Exercise brief: Go through the data below and return each line where the string "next" occurs.

[Data records]
※ ※ ※
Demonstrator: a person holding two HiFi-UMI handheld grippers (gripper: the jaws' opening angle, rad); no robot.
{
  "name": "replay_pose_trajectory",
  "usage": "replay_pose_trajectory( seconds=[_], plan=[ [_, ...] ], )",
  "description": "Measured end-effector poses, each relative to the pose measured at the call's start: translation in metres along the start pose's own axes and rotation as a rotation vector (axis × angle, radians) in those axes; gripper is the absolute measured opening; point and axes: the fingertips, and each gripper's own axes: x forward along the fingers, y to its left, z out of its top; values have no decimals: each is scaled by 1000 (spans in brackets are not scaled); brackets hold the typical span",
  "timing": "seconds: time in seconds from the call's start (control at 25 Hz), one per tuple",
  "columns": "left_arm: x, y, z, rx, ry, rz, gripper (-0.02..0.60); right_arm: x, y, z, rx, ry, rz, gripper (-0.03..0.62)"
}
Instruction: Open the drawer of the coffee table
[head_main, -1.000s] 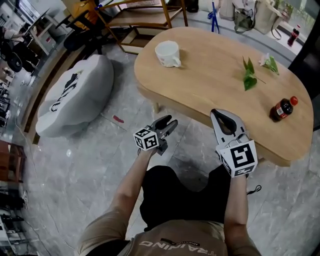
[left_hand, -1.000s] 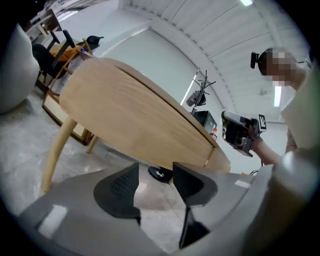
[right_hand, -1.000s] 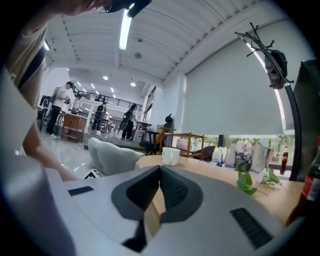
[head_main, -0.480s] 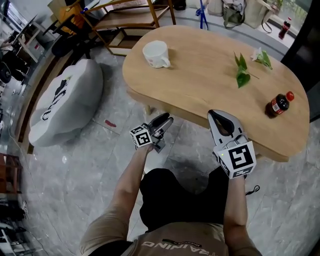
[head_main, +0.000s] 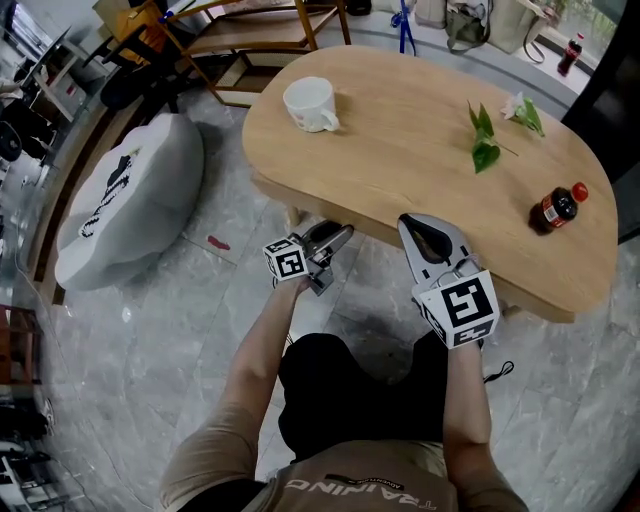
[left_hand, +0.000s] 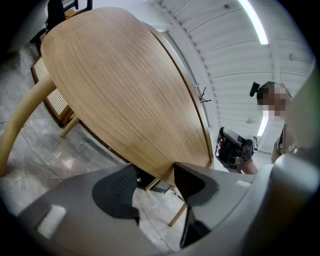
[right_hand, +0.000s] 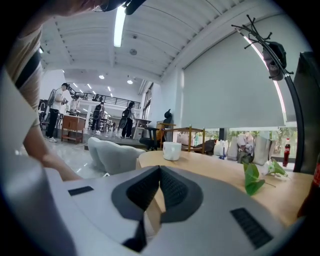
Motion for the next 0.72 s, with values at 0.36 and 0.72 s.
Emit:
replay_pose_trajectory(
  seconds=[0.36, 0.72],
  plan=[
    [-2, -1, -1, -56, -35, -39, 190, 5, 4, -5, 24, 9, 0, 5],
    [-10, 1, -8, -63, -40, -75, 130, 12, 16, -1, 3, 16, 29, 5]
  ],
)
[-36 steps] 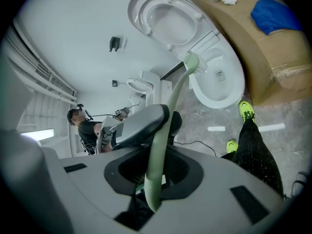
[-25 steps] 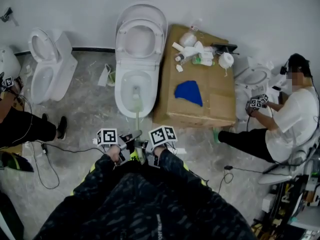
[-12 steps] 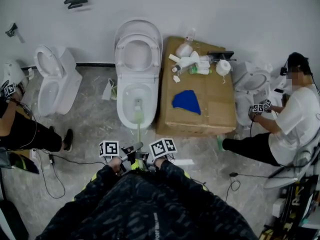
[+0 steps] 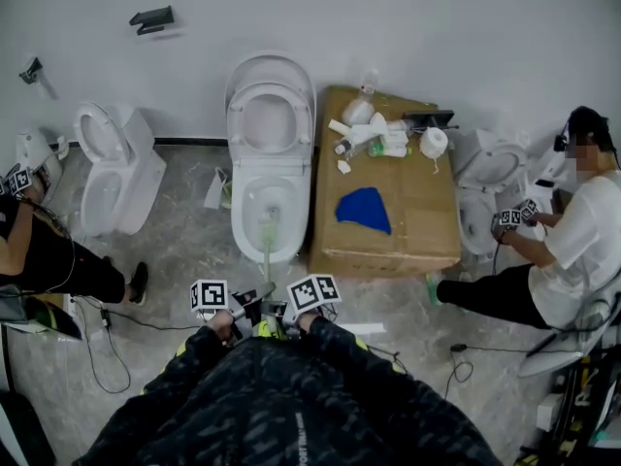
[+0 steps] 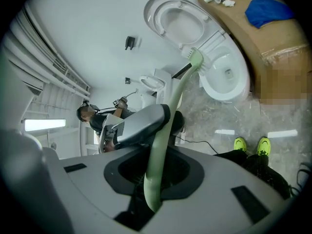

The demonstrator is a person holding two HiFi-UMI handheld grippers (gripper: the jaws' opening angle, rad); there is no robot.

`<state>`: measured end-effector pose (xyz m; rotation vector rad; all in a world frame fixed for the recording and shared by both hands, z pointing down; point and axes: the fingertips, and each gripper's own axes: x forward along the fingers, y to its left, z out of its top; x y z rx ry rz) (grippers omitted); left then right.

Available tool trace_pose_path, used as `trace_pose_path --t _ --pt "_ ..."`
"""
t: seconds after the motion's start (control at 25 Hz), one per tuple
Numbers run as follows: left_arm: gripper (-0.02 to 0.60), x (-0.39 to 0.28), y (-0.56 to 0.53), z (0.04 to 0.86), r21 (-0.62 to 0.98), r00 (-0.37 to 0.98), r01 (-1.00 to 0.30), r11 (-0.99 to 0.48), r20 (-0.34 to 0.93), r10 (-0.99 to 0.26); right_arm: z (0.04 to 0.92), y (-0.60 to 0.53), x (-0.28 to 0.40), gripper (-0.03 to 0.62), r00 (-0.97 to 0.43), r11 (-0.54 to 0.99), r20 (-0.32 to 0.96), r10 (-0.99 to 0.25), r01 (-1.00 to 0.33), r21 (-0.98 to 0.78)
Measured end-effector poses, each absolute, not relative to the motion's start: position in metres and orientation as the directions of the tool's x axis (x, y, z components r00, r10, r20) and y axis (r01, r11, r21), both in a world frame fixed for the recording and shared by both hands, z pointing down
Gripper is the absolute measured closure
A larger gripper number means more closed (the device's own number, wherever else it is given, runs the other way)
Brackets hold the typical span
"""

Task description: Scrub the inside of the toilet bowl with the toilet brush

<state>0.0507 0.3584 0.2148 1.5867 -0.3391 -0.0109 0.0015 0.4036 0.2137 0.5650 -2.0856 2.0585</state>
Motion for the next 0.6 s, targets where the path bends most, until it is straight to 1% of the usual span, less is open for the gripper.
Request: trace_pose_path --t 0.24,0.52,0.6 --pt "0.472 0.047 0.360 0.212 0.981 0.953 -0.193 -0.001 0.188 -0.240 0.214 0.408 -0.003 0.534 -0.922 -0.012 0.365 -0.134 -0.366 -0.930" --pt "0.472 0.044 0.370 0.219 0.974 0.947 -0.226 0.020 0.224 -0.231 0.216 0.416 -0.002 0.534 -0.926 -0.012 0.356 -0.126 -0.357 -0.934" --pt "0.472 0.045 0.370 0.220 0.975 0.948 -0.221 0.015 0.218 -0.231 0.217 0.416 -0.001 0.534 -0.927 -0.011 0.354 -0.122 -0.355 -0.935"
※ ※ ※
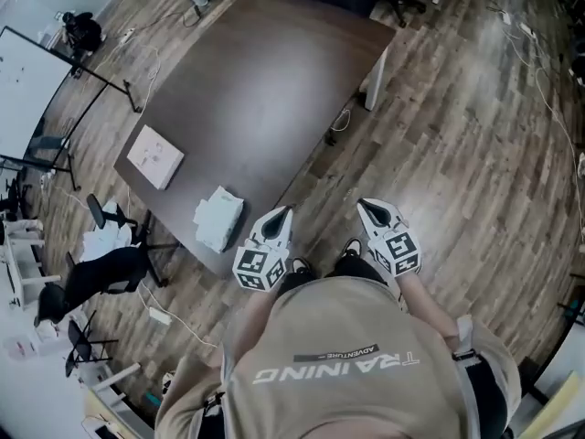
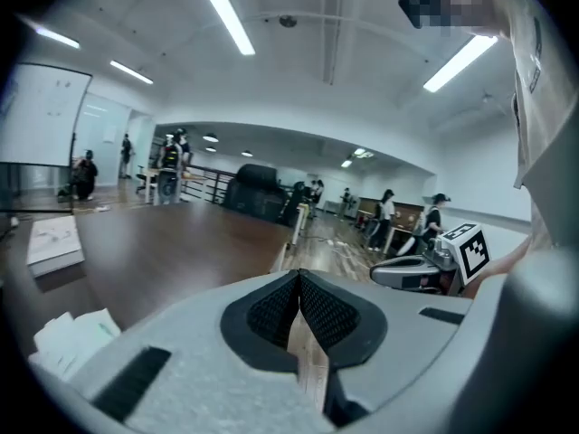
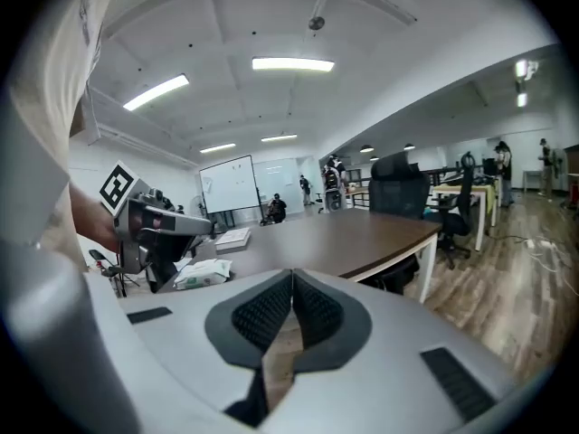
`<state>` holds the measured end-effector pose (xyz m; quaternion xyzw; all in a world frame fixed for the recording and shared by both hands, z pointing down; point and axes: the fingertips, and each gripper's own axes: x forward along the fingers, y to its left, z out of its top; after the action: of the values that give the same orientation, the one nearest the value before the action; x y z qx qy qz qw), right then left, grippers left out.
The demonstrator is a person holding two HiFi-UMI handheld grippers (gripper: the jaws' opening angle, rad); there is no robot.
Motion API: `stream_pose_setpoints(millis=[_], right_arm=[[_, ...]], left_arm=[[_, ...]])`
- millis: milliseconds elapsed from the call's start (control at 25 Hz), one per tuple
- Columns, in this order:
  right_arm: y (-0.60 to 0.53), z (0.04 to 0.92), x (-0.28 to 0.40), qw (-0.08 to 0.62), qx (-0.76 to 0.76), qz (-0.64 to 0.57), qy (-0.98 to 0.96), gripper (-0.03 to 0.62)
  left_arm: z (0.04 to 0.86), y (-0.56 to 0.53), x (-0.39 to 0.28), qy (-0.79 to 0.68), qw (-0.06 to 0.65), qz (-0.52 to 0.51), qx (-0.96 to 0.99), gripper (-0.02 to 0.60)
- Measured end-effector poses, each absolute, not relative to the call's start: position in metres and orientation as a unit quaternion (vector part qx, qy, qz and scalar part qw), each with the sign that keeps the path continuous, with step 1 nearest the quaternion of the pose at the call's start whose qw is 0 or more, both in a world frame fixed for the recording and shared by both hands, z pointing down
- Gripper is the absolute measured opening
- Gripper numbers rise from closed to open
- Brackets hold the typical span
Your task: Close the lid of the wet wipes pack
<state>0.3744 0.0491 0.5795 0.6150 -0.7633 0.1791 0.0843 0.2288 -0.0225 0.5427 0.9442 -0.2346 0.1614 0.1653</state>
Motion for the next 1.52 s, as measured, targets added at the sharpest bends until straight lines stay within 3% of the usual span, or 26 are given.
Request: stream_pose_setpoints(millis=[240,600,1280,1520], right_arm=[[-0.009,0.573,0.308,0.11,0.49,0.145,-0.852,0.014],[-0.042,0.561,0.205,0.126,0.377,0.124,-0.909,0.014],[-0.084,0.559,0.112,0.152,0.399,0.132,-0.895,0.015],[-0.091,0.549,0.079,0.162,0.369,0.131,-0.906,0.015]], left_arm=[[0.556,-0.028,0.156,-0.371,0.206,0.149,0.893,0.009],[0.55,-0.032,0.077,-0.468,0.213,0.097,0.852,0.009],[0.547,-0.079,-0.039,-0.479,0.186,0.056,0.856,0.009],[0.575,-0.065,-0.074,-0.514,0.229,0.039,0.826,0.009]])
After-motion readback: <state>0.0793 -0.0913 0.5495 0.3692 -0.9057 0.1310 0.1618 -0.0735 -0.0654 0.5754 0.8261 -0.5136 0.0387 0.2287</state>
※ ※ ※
Output for this task:
Motion for the next 0.72 s, with values at 0.36 and 0.72 s.
Motion for the next 0.6 s, targets where the path bends most, until it is straight to 1% of the usual span, less is open for the gripper.
Motion for the next 1.52 s, as measured, targets added at the sharpest bends until straight lines stay within 3% of the usual span, or 26 are given.

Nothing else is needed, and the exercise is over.